Devel::LeakTrace - indicate where leaked variables are coming from.

SYNOPSIS

perl -MDevel::LeakTrace -e '{ my $foo; $foo = \$foo }'
leaked SV(0x528d0) from -e line 1
leaked SV(0x116a10) from -e line 1

DESCRIPTION

Based heavily on Devel::Leak, Devel::LeakTrace uses the pluggable runops feature found in perl 5.6 and later in order to trace SV allocations of a running program.

At END time Devel::LeakTrace identifies any remaining variables, and reports on the lines in which the came into existence.

Note that by default state is first recorded during the INIT phase. As such the module will not pay attention to any scalars created during BEGIN time. This is intentional as symbol table aliasing is never released before the END times and this is most common in the implicit BEGIN blocks of use statements.

CAVEATS

glib is used for it's hash manipulation routines to keep state.
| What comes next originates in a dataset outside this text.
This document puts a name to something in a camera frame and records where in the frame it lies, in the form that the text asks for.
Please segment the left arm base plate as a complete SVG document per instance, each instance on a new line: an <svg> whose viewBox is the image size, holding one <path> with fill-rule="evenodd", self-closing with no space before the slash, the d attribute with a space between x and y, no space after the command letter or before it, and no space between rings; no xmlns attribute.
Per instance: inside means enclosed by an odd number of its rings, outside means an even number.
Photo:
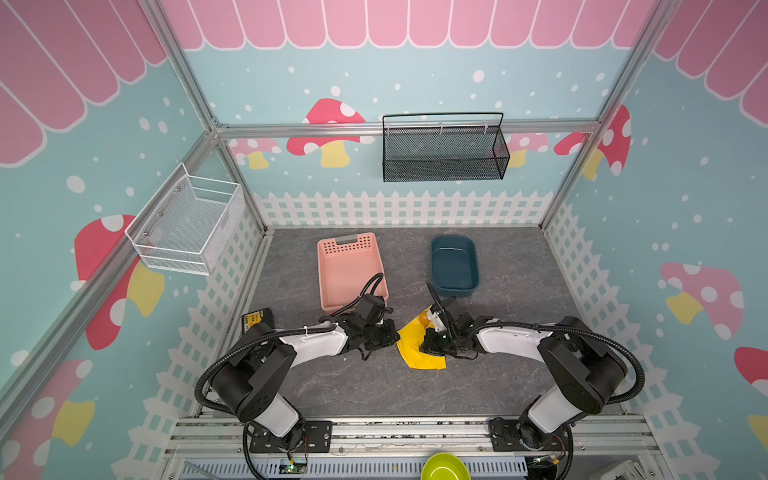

This is an external dependency that is hoped can be removed, but tuits as yet haven't presented themselves.

TODO

Elminate dependency on glib

Improve the documentation.

Clustering of reports if they're from the same line.

Stack backtraces to suspect lines.

AUTHOR

Richard Clamp <richardc@unixbeard.net> with portions of LeakTrace.xs taken from Nick Ing-Simmons' Devel::Leak module.

COPYRIGHT

Copyright (C) 2002 Richard Clamp. All Rights Reserved.

This module is free software; you can redistribute it and/or modify it under the same terms as Perl itself.